Il fondo di riserva e il fondo pensionistico sono però consistenti (180 miliardi di dollari), così come le riserve di valuta (468 miliardi a luglio), mentre il bilancio presenta ampi margini di manovra, sia sui tagli, sia sull’indebitamento. Inoltre, attualmente il deficit è dello 0,6% del PIL: nonostante le sanzioni, esiste per il governo anche la possibilità di raccogliere fondi, sia russi sia stranieri.

La situazione è decisamente più grave per l’Algeria: le esportazioni di gas e petrolio valgono il 98% del totale delle esportazioni e il 32% del PIL. Il dato più preoccupante è tuttavia quello del bilancio pubblico: la bozza per il 2015 prevede un deficit pari al 22% del PIL, in aumento di 16 punti percentuali. E questo con il petrolio previsto a 100 dollari al barile.

Nonostante il fondo di regolazione (70 miliardi) e le riserve di valuta  (200 miliardi, più o meno 100% del PIL), in caso di calo strutturale delle quotazioni i rischi di un rapido peggioramento della situazione sono molto concreti. A peggiorare il quadro concorre inoltre il fatto che la spesa pubblica sia usata per finanziare una serie di sussidi al consumo (cereali, petrolio, gas) vitali per il mantere il sostegno al governo.

Insomma, come sempre è meglio vigilare su tutti i fronti.
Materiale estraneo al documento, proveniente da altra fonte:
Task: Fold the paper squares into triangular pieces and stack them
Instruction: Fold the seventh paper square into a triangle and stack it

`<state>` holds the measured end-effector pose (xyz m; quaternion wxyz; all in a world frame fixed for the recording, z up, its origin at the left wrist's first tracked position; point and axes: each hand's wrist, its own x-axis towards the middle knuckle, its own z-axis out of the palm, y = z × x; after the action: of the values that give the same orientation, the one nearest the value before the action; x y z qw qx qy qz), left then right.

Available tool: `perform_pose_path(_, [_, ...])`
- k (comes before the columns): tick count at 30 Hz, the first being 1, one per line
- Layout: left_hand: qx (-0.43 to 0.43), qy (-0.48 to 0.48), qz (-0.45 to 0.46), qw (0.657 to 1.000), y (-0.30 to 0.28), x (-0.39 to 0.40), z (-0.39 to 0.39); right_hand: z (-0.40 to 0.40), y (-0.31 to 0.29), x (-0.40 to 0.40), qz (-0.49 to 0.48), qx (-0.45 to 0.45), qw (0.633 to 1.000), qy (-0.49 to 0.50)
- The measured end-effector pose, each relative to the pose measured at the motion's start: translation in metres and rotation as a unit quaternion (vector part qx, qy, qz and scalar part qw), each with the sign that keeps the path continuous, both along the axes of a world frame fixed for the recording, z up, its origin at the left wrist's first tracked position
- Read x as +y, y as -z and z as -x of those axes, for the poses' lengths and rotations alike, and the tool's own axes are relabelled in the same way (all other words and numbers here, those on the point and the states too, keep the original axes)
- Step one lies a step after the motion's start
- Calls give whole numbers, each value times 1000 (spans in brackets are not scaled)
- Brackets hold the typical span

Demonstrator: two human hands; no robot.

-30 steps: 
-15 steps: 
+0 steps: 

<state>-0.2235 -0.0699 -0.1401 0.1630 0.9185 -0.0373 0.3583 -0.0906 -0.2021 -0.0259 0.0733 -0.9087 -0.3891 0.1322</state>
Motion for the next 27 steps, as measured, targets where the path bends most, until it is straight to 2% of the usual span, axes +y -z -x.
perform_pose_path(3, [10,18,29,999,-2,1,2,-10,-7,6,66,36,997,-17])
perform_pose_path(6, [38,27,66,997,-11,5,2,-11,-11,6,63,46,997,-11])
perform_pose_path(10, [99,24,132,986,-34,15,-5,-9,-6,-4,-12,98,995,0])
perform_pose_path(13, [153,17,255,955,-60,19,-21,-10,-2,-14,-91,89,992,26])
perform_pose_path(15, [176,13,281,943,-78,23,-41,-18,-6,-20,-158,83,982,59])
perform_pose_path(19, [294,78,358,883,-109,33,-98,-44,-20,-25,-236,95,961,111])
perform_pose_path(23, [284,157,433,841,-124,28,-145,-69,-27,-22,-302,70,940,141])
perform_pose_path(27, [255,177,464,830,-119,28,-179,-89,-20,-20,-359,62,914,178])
Le sanzioni colpiscono l’upstream russo nell’Artico

FT - Exxon winds down Russian Arctic drilling campaignLa multinazionale petrolifera per eccellenza, ExxonMobil, ha dovuto interrompere le operazioni di perforazione nell’Artico russo a causa delle nuove sanzioni statunitensi. In particolare, Exxon ha bloccato i lavori della piattaforma West Alpha nel campo Universitetskaya-1, iniziati ad agosto.

Exxon è impegnata in un programma di investimenti da 700 milioni di dollari per l’espansione della produzione artica di cui fanno parte i lavori interrotti, nel quadro di una joint-venture con Rosneft da 3,2 miliardi di dollari.

Le sanzioni statunitensi iniziano così a fare male, anche se a breve termine gli effetti sono limitati. Di qui al 2020, però, il mancato sviluppo delle riserve artiche potrebbe costare alla Russia fino al 20% della propria produzione. Forse le stime sono un po’ alte, ma la tendenza è chiara.

Nel 2013 la Russia è stata il secondo produttore mondiale (12% del totale), con 10,8 milioni di barili, 700 mila meno dei sauditi ma 800 mila più degli statunitensi. Con 325 miliardi di export, il petrolio e i suoi derivati pesano per il 62% degli attivi di bilancia commerciale per Mosca.

Molto più dei 53 miliardi di dollari di gas che Gazprom dichiara di aver venduto fuori dall’ex-Urss nel 2013. Il gas però sembra una partita alquanto diversa.

Con le sanzioni, a rischio potrebbe esserci anche la tempistica dello sviluppo di Yamal LNG, l’investimento da 27 miliardi di dollari per un terminale di liquefazione da circa 22 Gmc/a sviluppato da una joint-venture tra Total, Novatek e China National Petroleum Corporation.

La storia in questo caso potrebbe però essere diversa: a limitare gli effetti delle sanzioni finanziarie potrebbero però arrivare capitali russi per 2.6-3.9 miliardi di dollari. A cui si aggiungerebbero, secondo le stime di Novatek, 20 miliardi di dollari della China Development Bank Corporation.

E i Paesi asiatici potrebbero giocare un ruolo anche nel fornire tecnologia per le attività di trivellazione: Igor Sechin in un’intervista a Der Spiegel ha ricordato che se i produttori tedeschi non vorranno fornire macchinari ai clienti russi, questi si rivolgeranno ai fornitori coreani e cinesi. Una boutade, ma non priva di fondamento.

La diversità tra i progetti di liquefazione del gas e quelli di trivellazione artica è in larga parte dovuta al diverso livello di complessità delle operazioni, per il momento possibili solo per i colossi occidentali. Tuttavia, anche se richiederà anni, l’avanzamento tecnologico asiatico è solo questione di tempo e di opportunità.

Opportunità che l’Occidente sembra offrire a ripetizione, noncurante delle conseguenze future delle scelte attuali.